The honest answer to “why is open access so expensive” is that the cost of publishing has not fallen — it has been reallocated and, under frameworks such as Plan S’s transparency requirement, made auditable in a way subscription pricing never was.

Is open access REF-ready — and who else benefits?

For UK institutions, open access is also an assessment-eligibility issue. REF’s open-access policy, first applied in REF 2021 and carried forward into REF 2029 preparations, requires eligible journal articles and conference proceedings to be deposited in an institutional or subject repository within three months of acceptance to count towards the exercise. An output published open access but deposited late, or not deposited at all, can be ruled ineligible regardless of its quality — making the deposit step, not just the publishing decision, the compliance-critical action.

Beyond assessment mechanics, open access serves the public-benefit case that funders increasingly require research to articulate: publicly funded findings reaching the clinicians, teachers, small businesses, patient groups and policymakers who funded them through taxation but who never held a university library card. This is the same accountability logic behind open metadata and contributor-transparency standards more broadly. CASRAI originated the CRediT contributor role taxonomy in 2014 as one such standard; it is now stewarded by NISO as ANSI/NISO Z39.104-2022, and, like open access itself, exists to make the research record more usable to people beyond the original authorship team.

Common questions about publishing open access

Should you publish open access?

In most cases, yes — and increasingly it is not discretionary. If your funder is part of cOAlition S, or is UKRI or Wellcome, open access is a condition of the grant. Even without a mandate, the visibility, compliance and public-benefit case generally outweighs the APC cost, particularly where a transformative agreement or green route removes that cost entirely.
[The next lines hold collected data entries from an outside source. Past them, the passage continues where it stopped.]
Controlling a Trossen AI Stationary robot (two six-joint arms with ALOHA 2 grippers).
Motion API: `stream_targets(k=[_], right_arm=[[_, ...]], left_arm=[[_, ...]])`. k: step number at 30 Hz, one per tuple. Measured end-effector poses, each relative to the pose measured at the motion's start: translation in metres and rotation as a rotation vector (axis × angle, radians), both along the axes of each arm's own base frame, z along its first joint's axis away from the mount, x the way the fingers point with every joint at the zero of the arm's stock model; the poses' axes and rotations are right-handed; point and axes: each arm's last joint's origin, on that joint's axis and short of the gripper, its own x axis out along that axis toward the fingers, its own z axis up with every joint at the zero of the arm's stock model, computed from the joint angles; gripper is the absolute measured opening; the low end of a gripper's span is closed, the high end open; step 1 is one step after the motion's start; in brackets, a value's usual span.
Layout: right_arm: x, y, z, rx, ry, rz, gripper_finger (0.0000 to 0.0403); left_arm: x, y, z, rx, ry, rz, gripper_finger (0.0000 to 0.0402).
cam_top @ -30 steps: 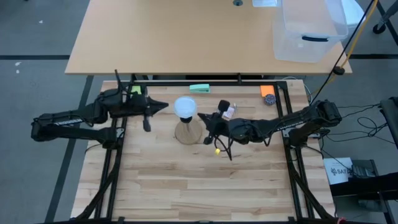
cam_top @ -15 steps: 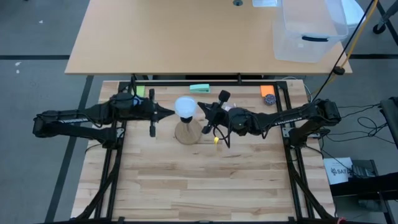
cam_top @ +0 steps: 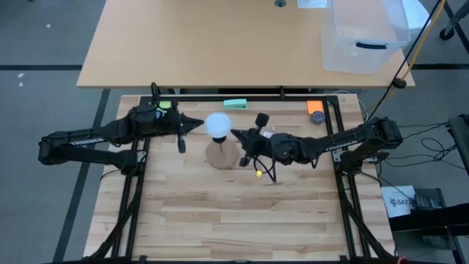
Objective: Screw lightbulb
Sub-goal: Insert the lightbulb into the lamp socket
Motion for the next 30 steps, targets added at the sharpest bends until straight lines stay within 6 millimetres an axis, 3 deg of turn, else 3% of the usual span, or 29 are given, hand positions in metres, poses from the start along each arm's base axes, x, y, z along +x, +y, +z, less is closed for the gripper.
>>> stream_targets(k=[8,14,22,30], right_arm=[[-0.001,0.017,-0.002,0.008,0.007,0.074,0.0000],[-0.003,0.023,-0.008,0.034,0.058,0.062,0.0000],[-0.002,0.004,-0.005,-0.019,0.052,-0.120,0.0000],[-0.001,-0.011,0.001,-0.043,0.010,-0.142,0.0000]], left_arm=[[0.012,0.008,-0.012,-0.023,0.061,0.009,0.0000],[0.007,0.007,-0.007,0.007,0.044,0.001,0.0000],[-0.015,-0.002,0.013,0.047,-0.083,-0.092,0.0000],[-0.008,-0.007,0.009,0.010,-0.058,-0.184,0.0000]])
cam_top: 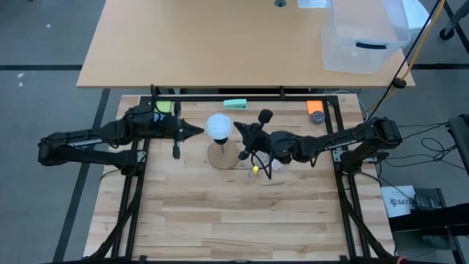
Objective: Screw lightbulb
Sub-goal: Insert the lightbulb into the lamp socket, then return to Home Position
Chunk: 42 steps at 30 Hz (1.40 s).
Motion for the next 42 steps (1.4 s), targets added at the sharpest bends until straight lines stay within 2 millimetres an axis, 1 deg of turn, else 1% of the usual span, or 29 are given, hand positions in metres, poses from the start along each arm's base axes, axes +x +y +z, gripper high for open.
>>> stream_targets(k=[2,8,12,18,21,24,26,28,34,38,42], right_arm=[[0.001,0.001,0.001,0.003,-0.007,0.038,0.0000],[0.000,0.003,0.001,0.009,-0.008,0.044,0.0000],[0.000,0.006,0.000,0.004,0.003,0.049,0.0000],[-0.001,0.008,-0.001,0.001,0.022,0.059,0.0000],[-0.001,0.013,-0.001,0.001,0.023,0.084,0.0000],[0.000,0.021,-0.002,-0.001,0.027,0.154,0.0000],[0.001,0.024,-0.004,-0.004,0.041,0.182,0.0000],[0.000,0.027,-0.002,-0.001,0.029,0.197,0.0000],[-0.002,0.039,-0.004,0.013,0.035,0.226,0.0000],[-0.005,0.056,-0.005,0.005,0.045,0.241,0.0000],[-0.009,0.071,0.003,-0.037,-0.001,0.282,0.0000]], left_arm=[[0.004,0.001,-0.002,0.000,0.008,0.008,0.0000],[0.013,0.003,-0.007,0.001,0.027,0.023,0.0000],[0.015,0.006,-0.008,0.008,0.035,0.075,0.0000],[0.017,0.007,-0.008,0.008,0.026,0.101,0.0000],[0.018,0.009,-0.009,0.008,0.034,0.155,0.0000],[0.019,0.010,-0.010,0.002,0.038,0.187,0.0000],[0.021,0.011,-0.014,-0.006,0.067,0.209,0.0000],[0.023,0.012,-0.018,-0.010,0.090,0.226,0.0000],[0.025,0.014,-0.019,-0.026,0.092,0.252,0.0000],[0.011,0.008,-0.006,0.004,0.023,0.223,0.0000],[-0.013,0.002,0.005,0.037,-0.011,0.204,0.0000]])
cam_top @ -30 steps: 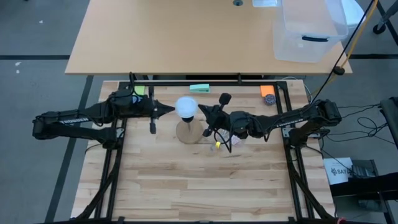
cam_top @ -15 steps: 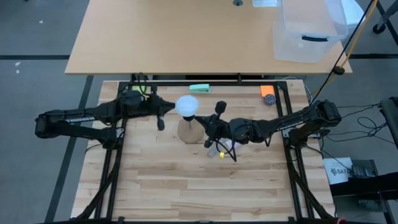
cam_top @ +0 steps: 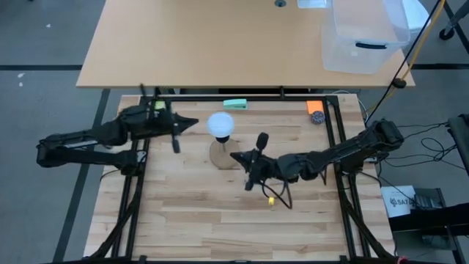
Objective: Screw lightbulb
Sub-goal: Return to Home Position
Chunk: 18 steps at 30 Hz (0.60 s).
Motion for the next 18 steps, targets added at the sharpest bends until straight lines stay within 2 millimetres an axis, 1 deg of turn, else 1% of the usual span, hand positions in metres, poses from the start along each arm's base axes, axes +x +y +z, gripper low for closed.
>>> stream_targets(k=[3,4,7,10,14,18], right_arm=[[-0.003,0.001,0.005,0.001,-0.017,0.008,0.0000],[-0.003,0.000,0.005,0.009,-0.022,0.006,0.0000],[-0.004,-0.005,-0.003,0.035,-0.022,0.033,0.0000],[-0.010,-0.010,-0.013,0.089,-0.064,0.117,0.0000],[-0.025,-0.015,-0.028,0.138,-0.142,0.142,0.0000],[-0.053,-0.022,-0.047,0.201,-0.216,0.172,0.0000]], left_arm=[[-0.019,-0.004,0.005,0.005,-0.026,-0.012,0.0000],[-0.024,-0.006,0.004,0.005,-0.039,-0.039,0.0000],[-0.039,-0.012,-0.004,0.002,-0.070,-0.124,0.0000],[-0.054,-0.016,-0.016,0.001,-0.100,-0.136,0.0000],[-0.068,-0.019,-0.036,-0.023,-0.170,-0.141,0.0000],[-0.074,-0.020,-0.060,-0.031,-0.179,-0.150,0.0000]])
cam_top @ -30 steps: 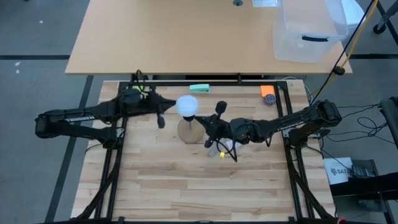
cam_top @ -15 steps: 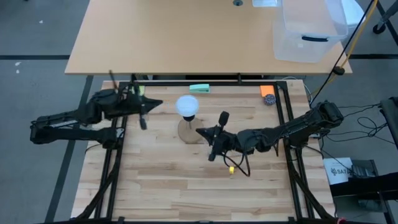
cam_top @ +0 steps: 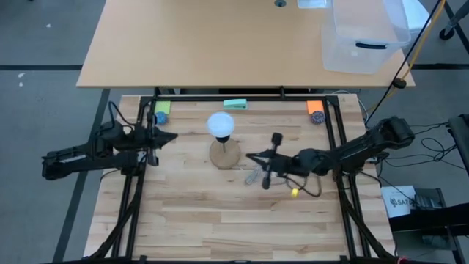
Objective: Screw lightbulb
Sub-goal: Return to Home Position
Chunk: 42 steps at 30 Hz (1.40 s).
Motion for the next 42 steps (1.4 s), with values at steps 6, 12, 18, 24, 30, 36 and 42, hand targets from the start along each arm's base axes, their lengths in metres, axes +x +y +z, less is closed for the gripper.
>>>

What are the benefits of open access publishing?

The core benefits are wider readership, a documented (if contested) citation advantage, compliance with funder mandates, REF eligibility when deposited correctly, and public access for readers outside subscribing institutions. Authors publishing gold open access also typically retain copyright under a CC BY licence rather than assigning it to the publisher.

Do authors pay for open access?

Often, but not always. Gold open access is usually funded via an APC paid by the author’s institution or funder. Green open access (repository self-archiving) and diamond open access (no-fee journals) both let authors publish openly without paying an APC at all.
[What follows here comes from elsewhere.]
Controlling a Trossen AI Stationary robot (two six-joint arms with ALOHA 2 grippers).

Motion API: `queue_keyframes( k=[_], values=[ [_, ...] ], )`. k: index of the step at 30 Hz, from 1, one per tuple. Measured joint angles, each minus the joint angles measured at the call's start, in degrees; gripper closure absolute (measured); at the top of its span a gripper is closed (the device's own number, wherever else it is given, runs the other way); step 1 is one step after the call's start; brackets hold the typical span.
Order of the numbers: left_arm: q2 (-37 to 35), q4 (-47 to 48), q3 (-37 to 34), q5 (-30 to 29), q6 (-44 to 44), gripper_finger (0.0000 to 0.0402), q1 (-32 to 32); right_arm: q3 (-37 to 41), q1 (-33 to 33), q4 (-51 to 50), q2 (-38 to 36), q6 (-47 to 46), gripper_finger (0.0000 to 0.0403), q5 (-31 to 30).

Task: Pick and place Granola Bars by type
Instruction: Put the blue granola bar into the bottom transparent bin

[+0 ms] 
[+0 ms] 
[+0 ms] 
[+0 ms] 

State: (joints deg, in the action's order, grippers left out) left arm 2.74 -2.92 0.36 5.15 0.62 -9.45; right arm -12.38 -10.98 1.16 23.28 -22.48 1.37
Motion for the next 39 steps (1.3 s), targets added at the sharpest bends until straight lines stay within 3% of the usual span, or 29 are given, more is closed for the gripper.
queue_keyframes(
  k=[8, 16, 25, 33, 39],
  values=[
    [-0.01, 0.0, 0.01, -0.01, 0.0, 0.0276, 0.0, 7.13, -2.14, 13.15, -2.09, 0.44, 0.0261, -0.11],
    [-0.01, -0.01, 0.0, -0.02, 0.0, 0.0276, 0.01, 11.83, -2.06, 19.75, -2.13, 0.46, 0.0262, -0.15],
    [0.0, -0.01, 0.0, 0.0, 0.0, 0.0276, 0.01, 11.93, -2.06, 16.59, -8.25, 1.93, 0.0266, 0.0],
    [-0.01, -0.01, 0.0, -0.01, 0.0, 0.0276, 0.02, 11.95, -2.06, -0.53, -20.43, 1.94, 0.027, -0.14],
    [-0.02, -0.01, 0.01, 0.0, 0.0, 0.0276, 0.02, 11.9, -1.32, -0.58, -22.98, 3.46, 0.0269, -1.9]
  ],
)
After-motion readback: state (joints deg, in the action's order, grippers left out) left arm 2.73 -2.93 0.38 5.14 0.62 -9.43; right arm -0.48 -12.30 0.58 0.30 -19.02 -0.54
What are the disadvantages of open access publishing?

The main drawbacks are APC cost where no waiver or agreement applies, uneven journal-quality perceptions in some fields, and the administrative burden of tracking funder-specific licensing and deposit requirements. Predatory journals exploiting the APC model are a further, separate risk that authors should screen for via journal vetting tools.
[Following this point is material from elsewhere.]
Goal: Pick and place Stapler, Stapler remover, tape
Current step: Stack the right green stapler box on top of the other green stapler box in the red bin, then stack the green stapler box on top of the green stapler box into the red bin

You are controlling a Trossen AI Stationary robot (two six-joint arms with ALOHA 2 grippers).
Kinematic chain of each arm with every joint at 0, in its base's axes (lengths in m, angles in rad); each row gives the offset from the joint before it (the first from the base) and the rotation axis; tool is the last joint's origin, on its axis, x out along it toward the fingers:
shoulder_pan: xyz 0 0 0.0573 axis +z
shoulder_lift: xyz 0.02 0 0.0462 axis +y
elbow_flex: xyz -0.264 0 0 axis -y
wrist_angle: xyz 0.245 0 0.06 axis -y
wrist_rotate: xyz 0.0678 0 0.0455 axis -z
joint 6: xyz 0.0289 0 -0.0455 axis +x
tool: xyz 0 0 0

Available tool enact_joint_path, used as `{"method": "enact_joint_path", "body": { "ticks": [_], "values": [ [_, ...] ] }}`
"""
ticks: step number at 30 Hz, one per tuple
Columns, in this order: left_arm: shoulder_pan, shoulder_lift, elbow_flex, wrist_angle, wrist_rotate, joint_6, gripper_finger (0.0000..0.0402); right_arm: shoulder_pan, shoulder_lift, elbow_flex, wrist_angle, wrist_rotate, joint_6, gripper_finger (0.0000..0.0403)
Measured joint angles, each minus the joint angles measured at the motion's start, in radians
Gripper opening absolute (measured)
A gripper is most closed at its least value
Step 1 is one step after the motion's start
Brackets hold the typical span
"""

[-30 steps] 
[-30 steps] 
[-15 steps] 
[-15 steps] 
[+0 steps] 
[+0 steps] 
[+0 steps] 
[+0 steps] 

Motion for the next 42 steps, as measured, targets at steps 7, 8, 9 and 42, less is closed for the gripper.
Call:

What this means for authors going forward

The direction of travel is unambiguous: funder mandates are expanding, not retreating, and REF-style assessment exercises are tightening deposit compliance rather than relaxing it. Researchers, institutions and publishers who treat open access as a compliance and visibility strategy — choosing the route (gold, green or diamond) that matches their funder’s requirement and their budget — are better positioned than those who treat each publication decision in isolation. The cost objection remains real, but transparency frameworks and no-fee routes mean it is no longer the unanswerable objection it once was.